▶ **TO DO**:
Look through the entries that follow and count the lines with the word "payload". The reply is that number alone.

▶ **MATERIALS PROVIDED**:
○ ○ ○ ○

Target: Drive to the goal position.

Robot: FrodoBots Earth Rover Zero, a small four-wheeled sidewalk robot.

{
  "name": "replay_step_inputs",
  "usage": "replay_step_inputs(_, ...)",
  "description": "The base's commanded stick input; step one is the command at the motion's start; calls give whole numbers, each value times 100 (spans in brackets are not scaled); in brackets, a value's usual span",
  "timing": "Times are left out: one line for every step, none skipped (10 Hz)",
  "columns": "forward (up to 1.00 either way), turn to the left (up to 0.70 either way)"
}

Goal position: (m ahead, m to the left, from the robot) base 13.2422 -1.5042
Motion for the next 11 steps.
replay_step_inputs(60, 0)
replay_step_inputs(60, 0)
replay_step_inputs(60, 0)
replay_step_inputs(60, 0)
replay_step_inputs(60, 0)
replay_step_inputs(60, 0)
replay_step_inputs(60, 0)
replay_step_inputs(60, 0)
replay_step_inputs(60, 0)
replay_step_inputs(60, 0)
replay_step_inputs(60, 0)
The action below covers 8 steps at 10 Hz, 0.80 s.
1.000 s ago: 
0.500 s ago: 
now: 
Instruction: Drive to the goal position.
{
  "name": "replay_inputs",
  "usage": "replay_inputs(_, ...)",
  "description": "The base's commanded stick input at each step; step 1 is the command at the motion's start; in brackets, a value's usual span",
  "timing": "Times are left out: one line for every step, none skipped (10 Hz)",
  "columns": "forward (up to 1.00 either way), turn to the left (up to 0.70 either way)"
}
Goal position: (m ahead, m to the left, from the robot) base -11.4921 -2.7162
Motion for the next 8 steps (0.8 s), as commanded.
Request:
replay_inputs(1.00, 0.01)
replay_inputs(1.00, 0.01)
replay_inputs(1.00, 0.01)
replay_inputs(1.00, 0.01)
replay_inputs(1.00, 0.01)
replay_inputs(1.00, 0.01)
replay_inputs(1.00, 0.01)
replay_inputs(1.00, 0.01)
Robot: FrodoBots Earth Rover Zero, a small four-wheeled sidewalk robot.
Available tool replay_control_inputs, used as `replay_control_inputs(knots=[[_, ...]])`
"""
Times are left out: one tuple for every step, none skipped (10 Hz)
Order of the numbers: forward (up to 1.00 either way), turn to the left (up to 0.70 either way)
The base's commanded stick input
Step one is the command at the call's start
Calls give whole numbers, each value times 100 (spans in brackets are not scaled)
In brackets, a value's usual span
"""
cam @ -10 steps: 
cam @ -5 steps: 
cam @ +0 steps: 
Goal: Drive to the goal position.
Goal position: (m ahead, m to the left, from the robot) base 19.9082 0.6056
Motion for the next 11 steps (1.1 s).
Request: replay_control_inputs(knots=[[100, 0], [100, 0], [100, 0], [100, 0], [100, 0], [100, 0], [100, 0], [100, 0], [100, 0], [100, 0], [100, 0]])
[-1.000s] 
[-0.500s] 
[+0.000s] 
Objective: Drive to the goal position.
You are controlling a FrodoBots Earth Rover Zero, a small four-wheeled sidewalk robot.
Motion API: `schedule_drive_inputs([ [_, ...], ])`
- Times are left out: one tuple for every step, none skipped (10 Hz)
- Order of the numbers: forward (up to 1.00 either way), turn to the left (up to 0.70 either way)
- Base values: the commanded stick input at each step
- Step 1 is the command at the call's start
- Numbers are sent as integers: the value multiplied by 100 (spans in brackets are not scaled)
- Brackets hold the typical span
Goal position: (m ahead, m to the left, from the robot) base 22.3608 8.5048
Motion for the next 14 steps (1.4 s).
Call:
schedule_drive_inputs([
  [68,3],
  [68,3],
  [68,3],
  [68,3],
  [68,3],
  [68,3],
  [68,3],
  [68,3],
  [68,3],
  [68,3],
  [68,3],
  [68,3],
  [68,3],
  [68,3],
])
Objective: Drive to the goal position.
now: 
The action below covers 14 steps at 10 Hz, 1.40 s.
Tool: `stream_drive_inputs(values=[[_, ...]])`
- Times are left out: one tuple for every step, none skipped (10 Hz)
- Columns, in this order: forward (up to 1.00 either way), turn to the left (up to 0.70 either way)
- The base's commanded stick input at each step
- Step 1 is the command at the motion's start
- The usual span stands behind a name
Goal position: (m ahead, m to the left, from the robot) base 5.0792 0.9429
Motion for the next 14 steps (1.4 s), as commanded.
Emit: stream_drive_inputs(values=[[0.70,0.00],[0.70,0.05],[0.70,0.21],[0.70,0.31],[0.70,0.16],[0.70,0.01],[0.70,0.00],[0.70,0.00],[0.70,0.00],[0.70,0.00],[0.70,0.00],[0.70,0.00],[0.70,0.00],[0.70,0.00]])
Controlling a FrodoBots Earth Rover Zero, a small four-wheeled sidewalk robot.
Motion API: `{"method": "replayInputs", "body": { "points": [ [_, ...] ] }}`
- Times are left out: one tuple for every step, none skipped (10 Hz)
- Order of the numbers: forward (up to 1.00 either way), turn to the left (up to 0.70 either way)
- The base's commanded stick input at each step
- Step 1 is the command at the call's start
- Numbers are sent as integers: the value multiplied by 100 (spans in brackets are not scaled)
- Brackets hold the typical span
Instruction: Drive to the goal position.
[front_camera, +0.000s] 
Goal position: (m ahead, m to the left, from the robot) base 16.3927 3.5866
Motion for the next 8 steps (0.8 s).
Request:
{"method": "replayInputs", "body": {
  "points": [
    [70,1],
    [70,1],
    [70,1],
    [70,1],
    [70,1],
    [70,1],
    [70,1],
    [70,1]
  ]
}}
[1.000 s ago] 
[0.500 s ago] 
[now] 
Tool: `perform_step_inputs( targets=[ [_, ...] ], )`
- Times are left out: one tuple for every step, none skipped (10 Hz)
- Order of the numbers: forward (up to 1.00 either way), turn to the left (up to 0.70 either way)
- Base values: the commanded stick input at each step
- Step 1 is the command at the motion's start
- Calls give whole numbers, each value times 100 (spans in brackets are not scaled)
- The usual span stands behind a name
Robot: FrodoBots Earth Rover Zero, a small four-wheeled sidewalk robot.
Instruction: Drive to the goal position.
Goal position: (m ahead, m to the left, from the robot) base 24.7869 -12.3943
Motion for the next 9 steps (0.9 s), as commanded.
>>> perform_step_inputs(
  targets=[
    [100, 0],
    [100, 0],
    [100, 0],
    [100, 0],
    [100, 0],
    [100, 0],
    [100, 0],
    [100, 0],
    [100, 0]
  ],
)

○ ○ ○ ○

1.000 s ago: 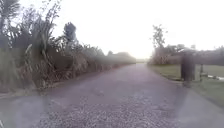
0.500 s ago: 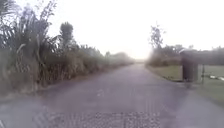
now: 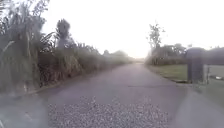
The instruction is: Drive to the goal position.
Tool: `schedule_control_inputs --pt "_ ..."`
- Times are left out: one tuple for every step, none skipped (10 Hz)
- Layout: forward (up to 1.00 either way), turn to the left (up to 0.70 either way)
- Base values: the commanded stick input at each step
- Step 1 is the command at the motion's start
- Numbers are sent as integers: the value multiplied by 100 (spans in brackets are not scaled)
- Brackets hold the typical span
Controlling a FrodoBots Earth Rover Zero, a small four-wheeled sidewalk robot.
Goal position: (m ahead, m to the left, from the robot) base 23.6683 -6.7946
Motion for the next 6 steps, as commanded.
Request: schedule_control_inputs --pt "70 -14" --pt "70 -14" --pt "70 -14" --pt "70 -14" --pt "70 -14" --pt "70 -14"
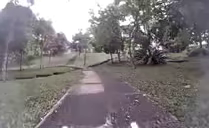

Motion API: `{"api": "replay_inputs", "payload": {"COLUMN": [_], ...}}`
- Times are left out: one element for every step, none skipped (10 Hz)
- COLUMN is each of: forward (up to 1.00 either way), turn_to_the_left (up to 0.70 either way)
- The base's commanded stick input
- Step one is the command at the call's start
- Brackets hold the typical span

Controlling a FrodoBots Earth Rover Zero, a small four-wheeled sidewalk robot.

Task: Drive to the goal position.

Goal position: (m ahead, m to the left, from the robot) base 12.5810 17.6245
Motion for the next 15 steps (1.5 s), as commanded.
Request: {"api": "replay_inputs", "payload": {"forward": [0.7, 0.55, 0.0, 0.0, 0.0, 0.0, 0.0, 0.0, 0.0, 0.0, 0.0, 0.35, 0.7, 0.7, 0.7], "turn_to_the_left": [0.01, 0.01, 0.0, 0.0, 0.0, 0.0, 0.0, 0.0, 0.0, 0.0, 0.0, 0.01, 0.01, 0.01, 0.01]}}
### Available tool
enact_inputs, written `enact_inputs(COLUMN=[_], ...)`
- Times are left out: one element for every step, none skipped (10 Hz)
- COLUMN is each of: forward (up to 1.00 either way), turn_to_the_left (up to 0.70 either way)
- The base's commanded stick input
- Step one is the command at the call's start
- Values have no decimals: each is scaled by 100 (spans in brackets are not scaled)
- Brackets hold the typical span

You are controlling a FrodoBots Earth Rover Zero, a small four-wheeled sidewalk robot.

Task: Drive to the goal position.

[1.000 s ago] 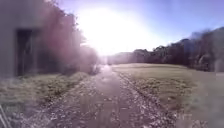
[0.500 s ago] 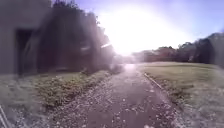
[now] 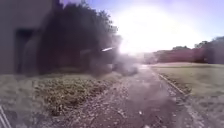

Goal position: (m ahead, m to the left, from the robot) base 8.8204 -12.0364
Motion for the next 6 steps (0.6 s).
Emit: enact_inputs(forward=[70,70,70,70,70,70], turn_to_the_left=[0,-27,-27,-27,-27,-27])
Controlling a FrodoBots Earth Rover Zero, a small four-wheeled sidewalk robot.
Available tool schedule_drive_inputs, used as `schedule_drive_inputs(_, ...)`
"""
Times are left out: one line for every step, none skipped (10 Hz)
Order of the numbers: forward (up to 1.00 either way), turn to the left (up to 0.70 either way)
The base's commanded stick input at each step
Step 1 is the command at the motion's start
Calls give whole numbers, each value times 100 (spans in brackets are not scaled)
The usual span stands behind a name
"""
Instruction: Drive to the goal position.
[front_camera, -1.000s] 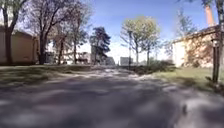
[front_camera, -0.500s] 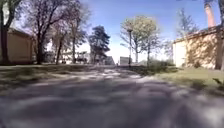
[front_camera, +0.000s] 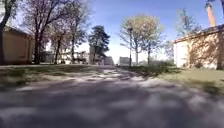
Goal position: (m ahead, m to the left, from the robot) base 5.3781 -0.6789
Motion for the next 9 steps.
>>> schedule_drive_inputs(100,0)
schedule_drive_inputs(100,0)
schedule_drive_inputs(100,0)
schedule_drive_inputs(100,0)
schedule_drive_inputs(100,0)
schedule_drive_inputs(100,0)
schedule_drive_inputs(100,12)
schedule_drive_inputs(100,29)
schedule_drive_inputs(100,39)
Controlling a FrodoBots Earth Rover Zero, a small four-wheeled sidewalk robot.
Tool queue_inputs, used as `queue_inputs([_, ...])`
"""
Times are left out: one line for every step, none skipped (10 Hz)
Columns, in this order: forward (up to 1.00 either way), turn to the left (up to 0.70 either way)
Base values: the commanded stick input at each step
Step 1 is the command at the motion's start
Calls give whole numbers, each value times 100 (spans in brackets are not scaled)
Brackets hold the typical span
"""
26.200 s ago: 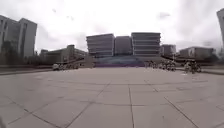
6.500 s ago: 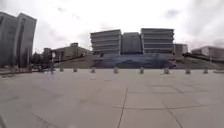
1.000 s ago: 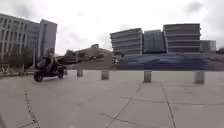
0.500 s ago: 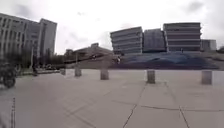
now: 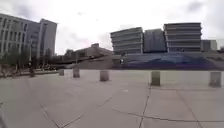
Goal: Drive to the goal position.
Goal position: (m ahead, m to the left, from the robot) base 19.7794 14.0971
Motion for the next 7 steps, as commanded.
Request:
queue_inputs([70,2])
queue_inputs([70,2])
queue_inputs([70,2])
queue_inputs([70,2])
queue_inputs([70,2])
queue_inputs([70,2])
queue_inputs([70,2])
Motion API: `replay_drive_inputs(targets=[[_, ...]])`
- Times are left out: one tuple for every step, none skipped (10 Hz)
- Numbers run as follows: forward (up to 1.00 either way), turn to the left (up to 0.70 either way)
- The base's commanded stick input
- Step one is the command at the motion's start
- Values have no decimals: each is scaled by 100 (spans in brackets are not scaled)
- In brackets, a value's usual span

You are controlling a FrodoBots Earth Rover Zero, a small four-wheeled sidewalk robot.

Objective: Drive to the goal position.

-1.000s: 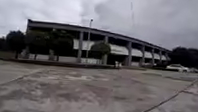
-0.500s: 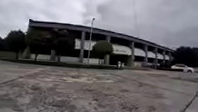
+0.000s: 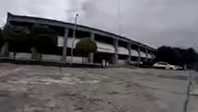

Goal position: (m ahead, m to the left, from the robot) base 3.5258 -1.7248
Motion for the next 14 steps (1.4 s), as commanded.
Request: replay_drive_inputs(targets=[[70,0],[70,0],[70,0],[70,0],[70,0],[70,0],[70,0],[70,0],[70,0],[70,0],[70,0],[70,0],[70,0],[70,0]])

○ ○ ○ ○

▶ **WRITTEN ANSWER**:
2